Filtering European ASCII characters

AMJF · June 14, 2014, 10:59am

I need to use the Filter to show only those artists that have European accents and umlauts (and so forth) in their names, but I don't really want to do it one character at a time (I'm talking about the ISO-8859-1 standard).

I'm enquiring about this as one MP3 album I bought had a European artist name which was badly mangled, probably because it was converted from Unicode incorrectly or something, and I just want to make sure there are no more in my MP3s. I have a lot of classical music and there are foreign names there, I just want the MP3s with the special characters shown only so I can Google the names.

Is there a way to search for such characters easily?

AMJF · June 14, 2014, 5:49pm

Do you even know what I'm talking about?

ohrenkino · June 14, 2014, 6:23pm

If you yourself have doubts about the clarity of your statements, perhaps you rephrase them?
Also, it could be that there is no

E.g. the filter works if you type in a single "foreign" (not really politcally correct) character.
Just enter a
ü
and you get all the files with an "ü" in the data.
You could experiment with a list of characters in a $replace statement and then compare the length of the original string with the one where you replaced the "foreign" characters with nothing.
But you ruled that out already.

AMJF · June 14, 2014, 7:11pm

After about two hours of starting this post, I used the form:

artist/title HAS "?" (with ? being the foreign character)

And tried as many combinations of A E I O U with the appropriate symbols as I could think of. I didn't know I didn't need the HAS command for that, or even quotes.

I got mostly the results I wanted, but I might extend it now to search for others - I really need a string of the most common foreign characters, really.
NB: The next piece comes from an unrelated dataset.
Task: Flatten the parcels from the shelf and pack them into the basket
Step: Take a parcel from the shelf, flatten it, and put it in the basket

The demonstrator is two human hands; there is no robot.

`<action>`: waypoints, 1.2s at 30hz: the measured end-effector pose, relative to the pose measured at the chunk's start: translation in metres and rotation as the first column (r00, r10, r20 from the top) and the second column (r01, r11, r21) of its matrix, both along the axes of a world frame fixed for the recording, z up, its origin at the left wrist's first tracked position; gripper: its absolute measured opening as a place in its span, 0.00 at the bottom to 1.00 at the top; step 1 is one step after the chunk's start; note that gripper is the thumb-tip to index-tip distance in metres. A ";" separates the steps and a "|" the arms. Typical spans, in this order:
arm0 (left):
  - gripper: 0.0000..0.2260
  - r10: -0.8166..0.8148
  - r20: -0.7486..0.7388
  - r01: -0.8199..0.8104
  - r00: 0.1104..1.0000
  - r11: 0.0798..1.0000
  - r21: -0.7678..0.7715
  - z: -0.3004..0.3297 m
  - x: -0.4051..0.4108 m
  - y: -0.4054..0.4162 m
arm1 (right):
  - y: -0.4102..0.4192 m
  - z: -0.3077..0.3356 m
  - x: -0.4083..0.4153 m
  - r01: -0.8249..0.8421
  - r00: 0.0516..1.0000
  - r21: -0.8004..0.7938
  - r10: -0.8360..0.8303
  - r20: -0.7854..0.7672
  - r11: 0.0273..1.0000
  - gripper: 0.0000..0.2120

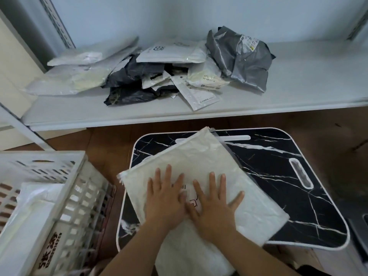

And I call them foreign as an umbrella term as I don't know if there's a single name that refers to them all - the individual names are accent, umlaut, etc. Please feel free if you know what that singular term is.

AMJF · June 14, 2014, 7:21pm

Oh, they're called diacritics That's that query satisfied, then.

ohrenkino · June 14, 2014, 8:07pm

That's right. Thank you.
Perhaps this is an idea:
If you know which characters are no diacritics and you remove them, then everything that is left, should be one of those characters that need a closer look.

"$if($eql($len($replace($lower(%title%),a,,b,,c,,d,,e,,f,,g,,h,,i,,j,,k,,l,,m,,n,,o,,p,,q,,r,,s,,t,,u,,v,,w,,x,,y,,z,0
,,1,,2,,3,,4,,5,,6,,7,,8,,9,)),$len(%title%)),1,0)" IS "1"

It does not consider any punctuation yet...

AMJF · June 14, 2014, 9:06pm

When I select the above only the first line is copied, and when I try to paste the second line onto the end of the first in the Mp3tag filter, it doesn't seem to work. Also, I'm sure that there's meant to be two commas between the z and the 0 - am I right? In any case, I tried that, and the best I could get was the titles with all numbers in them.

DetlevD · June 15, 2014, 4:00am

Regarding ...
http://en.wikipedia.org/wiki/ISO/IEC_8859-1#Codepage_layout
... you may use the Mp3tag filter ...
ARTIST MATCHES "[\xc0-\xff]"
... or ...
ARTIST MATCHES "[ÀÁÂÃÄÅÆÇÈÉÊËÌÍÎÏÐÑÒÓÔÕÖ×ØÙÚÛÜÝÞßàáâãä
åæçèéêëìíîïðñòóôõö÷øùúûüýþÿ]"

DD.20140615.0810.CEST

ohrenkino · June 15, 2014, 6:17am

I can confirm that although I did not intend it that way. It looks as though the $replace() function does not evaluate more than 32 replacement pairs. So everything after "3" is not considered. I wrote a query in the German forum whether this is a bug or a feature.
Anyway: DetlevD's solution is more elegant.

AMJF · June 15, 2014, 6:24am

Yes, that's it! Thank you!

On a hunch, concerning the mangled artist tag in the track I mentioned, I went back to the website I got the MP3 album from, to remind myself of the error, but they seem to have fixed it - it is now using the correct diacritic, and the title has been fixed as well.

This album, in fact - look at track 9, both title and artist WERE incorrect, out of all of them, but that's down to the person doing the typing, I suppose:
Google Play

I guess someone complained, I don't think it was me In any case, it's discouraging to see such details mangled when you click "Buy". I don't really like to edit the tags of any albums I buy unless there are catastrophic errors or inconsistencies.